Community Energy Confronts Exit Fee Price Volatility

By Published On: December 6, 2021

California community aggregators have deployed large amounts of wind, geothermal, solar, storage and microgrid technology, advancing California’s and community energy’s clean energy standards, California Community Choice Association Executive Director Beth Vaughan said during a Dec. 1 conference. But the aggregators’ work is being impacted by ever-present price volatility from the Power Charge Indifference Adjustment, the annual CPUC-approved fee calculated by the investor-owned utilities for the resources they purchased before losing customers to aggregators.

“The PCIA is a material element of CCA’s total generation rates,” Vaughan emphasized.

The PCIA is strongly influenced by changes in market prices, such as resource adequacy–which can move significantly over the course of a year–and by the accuracy of annual market price forecasts. A forecast mismatch can result in substantial IOU balancing account balances that must then be amortized in the following year’s rates. These two dynamics led to a spike in the PCIAs filed by the three IOUs for 2021, and in calculations for 2022, in which there was a material drop. CalCCA modeling indicates CCAs will “need to wrestle with the effects of PCIA volatility for years to come,” Vaughan said.

That motivated the community entities to sponsor SB 612 by Sen. Anthony Portantino (D- La Cañada Flintridge). It sailed through the Senate but stalled in the Assembly Utilities & Energy Committee. Vaughan stressed the bill aimed to ensure all customers get the benefits associated with the resources for which they paid.

The principle embedded in SB 612 may yet bear fruit, Vaughan said, as the CPUC works to implement the RPS voluntary allocation program in 2022, “as well as the commission’s promise to consider how to ensure fair access to the GHG-free value of PCIA resources.”

Grown more than 10-fold

Since Cal-CCA launched five years ago, aggregators’ load has grown more than 10-fold, to an estimated 60,000 GWh in 2022. The state’s 24 aggregators now serve 11 million customers and have signed 162 long-term power purchase agreements for nearly 10,000 MW of new clean energy resources, including 3,000 MW in 2021.  A large percent, about 2,000 MW, were solar deals co-located with battery storage.

All energy providers in the West struggle with volatility brought on by drought, wildfires, scarcity of reliable resources, and concerns over transmission capacity, project permitting and supply chain issues. And like other California businesses, CCAs that launched during the pandemic struggled.

Last May, Western Community Energy declared bankruptcy citing cash flow pressure due to high power costs, customer nonpayment due to the pandemic, and a shortage of resource adequacy. Nearly half WCE’s customers were classified as low income and while the state provided some utility bill relief, customers and energy suppliers won’t see those funds paid out until 2022, and then only 45% of the balance will be extinguished, Vaughan said.

CalCCA will be working this year to introduce a set of best practices for CCA operations. “Our aim is to provide greater information to the public, our partners and regulators about the general health of CCAs,” she said.

There are three elements:

  • Enhancing CCA planning and implementation with more milestones, standardized risk evaluations, transparency and more contact with the CPUC’s Energy Division.
  • Enhanced transparency, starting with the implementation plan, and expanding and maintaining it. It is difficult to sift through websites and board agenda packets to find specific documents, Vaughan noted.
  • CalCCA members will provide “one-click” online access to materials such as formation documents, policies, guidelines, and financial statements such as schedules of outstanding debt, budgets, and credit ratings.

Vaughan pointed to CCAs’ progress in managing their financial affairs, including a growing list of CCAs with one or more credit ratings. To date that includes Marin Clean Energy, Peninsula Clean Energy, Central Coast Community Energy, CleanPowerSF, and Silicon Valley Clean Energy, with more on the way.

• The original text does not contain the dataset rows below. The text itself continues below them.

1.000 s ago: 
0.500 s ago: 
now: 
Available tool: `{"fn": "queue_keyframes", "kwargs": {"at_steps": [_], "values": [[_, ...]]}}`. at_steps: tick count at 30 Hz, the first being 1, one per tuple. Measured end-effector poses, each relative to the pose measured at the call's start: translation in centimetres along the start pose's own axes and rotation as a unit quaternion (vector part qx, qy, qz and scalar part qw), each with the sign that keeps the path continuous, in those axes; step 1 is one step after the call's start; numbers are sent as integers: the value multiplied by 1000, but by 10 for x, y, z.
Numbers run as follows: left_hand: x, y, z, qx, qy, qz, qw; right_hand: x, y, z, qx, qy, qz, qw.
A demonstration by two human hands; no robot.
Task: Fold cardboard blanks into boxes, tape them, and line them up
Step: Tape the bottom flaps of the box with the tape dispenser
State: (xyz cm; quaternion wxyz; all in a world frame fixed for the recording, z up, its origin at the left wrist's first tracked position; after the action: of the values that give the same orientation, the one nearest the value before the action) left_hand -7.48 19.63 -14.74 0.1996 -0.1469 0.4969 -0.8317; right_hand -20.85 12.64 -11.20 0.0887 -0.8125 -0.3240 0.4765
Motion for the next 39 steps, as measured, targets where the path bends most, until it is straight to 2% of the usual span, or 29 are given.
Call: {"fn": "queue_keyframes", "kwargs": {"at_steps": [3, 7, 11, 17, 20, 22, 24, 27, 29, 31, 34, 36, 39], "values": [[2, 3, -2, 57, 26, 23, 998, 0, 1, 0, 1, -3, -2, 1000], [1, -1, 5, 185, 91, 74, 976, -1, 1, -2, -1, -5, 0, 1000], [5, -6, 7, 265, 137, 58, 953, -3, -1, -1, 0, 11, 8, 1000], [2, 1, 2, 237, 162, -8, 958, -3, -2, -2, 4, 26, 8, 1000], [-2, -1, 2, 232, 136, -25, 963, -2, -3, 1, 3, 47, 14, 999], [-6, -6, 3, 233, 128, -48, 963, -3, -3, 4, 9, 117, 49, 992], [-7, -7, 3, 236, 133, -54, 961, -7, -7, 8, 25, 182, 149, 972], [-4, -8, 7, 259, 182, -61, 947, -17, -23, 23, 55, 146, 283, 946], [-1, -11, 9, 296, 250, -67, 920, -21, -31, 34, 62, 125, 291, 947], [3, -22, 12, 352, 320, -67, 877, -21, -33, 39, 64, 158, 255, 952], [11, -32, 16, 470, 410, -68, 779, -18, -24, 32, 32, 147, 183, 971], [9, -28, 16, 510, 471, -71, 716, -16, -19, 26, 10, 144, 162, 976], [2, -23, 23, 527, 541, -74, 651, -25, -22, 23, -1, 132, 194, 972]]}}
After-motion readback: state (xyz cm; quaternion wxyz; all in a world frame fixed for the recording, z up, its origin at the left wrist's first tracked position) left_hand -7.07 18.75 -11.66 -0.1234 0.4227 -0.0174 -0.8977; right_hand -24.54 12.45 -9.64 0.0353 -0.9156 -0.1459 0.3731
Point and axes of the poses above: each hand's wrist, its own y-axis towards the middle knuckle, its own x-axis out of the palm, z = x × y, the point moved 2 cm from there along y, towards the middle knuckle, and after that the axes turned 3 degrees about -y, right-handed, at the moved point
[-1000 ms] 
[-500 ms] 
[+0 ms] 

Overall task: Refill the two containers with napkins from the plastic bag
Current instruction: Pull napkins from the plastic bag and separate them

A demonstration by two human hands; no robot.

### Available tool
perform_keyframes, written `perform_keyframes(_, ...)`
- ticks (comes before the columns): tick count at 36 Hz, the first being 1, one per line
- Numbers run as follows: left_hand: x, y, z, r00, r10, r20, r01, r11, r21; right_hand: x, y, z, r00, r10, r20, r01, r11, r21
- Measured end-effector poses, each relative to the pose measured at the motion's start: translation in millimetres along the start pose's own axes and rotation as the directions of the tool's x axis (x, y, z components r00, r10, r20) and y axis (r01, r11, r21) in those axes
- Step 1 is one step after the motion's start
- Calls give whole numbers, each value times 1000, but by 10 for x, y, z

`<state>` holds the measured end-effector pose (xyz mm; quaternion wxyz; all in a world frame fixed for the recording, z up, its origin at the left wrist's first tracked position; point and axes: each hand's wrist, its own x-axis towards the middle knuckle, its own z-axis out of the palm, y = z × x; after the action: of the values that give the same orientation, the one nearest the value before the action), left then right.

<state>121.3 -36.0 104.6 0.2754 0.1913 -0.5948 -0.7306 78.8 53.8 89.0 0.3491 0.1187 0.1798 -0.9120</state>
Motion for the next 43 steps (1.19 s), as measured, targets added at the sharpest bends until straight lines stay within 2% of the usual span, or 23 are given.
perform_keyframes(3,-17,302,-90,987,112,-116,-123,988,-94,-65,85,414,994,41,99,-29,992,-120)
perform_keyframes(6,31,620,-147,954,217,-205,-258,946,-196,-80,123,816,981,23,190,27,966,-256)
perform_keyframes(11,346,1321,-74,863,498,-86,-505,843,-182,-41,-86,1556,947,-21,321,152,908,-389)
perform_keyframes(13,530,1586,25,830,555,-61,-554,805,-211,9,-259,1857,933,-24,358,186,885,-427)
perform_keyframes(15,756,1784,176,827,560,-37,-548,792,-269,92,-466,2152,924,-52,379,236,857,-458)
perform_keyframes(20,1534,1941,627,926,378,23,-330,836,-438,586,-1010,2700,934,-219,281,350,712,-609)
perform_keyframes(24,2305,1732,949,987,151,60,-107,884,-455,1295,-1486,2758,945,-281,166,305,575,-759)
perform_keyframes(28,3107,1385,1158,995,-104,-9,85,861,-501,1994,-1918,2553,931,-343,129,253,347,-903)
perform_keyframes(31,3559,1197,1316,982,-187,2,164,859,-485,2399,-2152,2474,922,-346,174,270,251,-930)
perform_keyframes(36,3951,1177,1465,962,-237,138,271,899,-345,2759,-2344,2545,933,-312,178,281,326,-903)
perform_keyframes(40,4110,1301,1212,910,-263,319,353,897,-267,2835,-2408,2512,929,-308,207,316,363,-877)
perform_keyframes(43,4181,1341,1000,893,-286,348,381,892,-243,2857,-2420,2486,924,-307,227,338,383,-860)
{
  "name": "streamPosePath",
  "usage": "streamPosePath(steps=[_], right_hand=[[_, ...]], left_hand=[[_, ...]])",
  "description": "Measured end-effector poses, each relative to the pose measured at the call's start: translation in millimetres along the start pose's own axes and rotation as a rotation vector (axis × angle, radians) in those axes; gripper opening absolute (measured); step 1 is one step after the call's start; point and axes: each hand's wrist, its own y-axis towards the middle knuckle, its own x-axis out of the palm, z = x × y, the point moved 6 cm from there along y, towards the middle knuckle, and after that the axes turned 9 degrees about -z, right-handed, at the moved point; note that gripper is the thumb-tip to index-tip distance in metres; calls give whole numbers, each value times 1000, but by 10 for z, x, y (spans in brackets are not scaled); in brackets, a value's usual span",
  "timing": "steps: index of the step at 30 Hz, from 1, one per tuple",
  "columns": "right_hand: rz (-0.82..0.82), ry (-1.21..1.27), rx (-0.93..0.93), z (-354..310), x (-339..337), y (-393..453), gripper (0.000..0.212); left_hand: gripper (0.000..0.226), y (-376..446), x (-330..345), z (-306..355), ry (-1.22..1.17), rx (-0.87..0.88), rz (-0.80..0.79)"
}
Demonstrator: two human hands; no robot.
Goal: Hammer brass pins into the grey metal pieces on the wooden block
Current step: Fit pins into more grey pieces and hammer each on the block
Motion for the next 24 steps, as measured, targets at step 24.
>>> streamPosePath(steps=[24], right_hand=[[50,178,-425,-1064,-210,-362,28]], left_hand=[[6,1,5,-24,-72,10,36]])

Another is the formation last February of the California Community Choice Financing Authority, a joint power authority composed of four CCAs. “It is expected to help member agencies save up to 10% or more on power purchase agreements,” reducing costs for ratepayers and increasing funds for local programs.

Continued CCA growth is altering the investor-owned utilities’ role in the retail market. It “may be the right time to shift central procurement responsibilities to a competitively neutral entity” that could coordinate reliability planning, be a provider of last resort, and a home for portfolio management for any IOUs that elects to exit retail sales, Vaughan said. This would free up resources to focus on mitigating threats to the grid and delivering safe, reliable electricity to customers.